**THE PROBLEM:** Scan the listing below for the word "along" and copy every line where it occurs.

____

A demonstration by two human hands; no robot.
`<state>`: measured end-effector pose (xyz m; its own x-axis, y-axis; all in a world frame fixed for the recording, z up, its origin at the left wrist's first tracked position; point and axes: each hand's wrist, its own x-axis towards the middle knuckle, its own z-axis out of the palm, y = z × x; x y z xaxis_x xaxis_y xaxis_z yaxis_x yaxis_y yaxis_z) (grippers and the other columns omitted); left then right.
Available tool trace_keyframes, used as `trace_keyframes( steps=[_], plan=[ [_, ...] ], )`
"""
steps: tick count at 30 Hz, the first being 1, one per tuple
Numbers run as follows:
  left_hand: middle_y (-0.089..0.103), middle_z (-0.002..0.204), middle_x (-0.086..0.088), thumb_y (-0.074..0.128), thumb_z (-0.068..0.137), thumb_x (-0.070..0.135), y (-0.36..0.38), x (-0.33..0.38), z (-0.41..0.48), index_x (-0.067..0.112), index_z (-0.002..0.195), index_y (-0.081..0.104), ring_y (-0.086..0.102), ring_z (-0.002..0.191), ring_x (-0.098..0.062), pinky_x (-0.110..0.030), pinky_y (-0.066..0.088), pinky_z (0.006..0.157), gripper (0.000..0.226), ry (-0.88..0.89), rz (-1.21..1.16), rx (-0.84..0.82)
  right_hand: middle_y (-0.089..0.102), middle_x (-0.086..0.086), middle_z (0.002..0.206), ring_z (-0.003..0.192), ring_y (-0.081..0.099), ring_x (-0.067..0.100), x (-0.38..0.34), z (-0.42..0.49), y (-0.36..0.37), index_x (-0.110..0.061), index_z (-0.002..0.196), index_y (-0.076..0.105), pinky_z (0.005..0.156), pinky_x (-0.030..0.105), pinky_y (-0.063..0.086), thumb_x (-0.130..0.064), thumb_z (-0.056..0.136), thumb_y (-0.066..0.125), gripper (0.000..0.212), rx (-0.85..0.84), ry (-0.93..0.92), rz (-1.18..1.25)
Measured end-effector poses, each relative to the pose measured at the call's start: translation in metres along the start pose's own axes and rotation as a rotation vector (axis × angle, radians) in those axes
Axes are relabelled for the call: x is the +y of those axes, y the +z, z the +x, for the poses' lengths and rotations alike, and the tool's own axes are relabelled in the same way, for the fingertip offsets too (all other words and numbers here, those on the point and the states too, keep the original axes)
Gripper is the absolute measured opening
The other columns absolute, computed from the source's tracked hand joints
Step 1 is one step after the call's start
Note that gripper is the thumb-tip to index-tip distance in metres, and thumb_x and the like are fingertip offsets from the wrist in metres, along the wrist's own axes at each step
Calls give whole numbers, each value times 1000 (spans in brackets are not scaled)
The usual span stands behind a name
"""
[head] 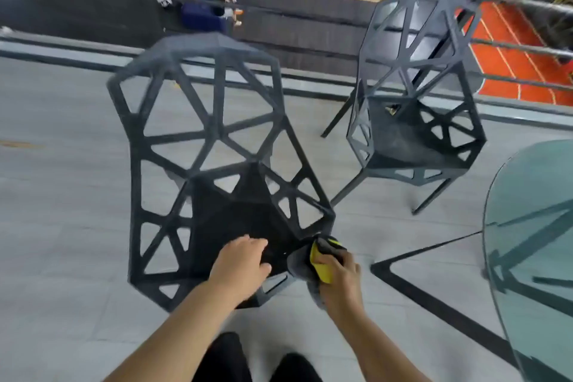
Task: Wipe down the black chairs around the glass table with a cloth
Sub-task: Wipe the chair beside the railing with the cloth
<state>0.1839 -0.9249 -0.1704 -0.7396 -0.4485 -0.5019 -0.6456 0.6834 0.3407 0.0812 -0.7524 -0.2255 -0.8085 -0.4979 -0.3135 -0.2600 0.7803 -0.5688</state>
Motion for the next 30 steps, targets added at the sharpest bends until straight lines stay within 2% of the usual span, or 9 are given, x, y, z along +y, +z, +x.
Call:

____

**TASK SOLUTION:**
Measured end-effector poses, each relative to the pose measured at the call's start: translation in metres along the start pose's own axes and rotation as a rotation vector (axis × angle, radians) in those axes
Note that gripper is the thumb-tip to index-tip distance in metres, and thumb_x and the like are fingertip offsets from the wrist in metres, along the wrist's own axes at each step
Motion for the next 30 steps, targets added at the sharpest bends until straight lines stay within 2% of the usual span, or 9 are given, x, y, z along +y, +z, +x.

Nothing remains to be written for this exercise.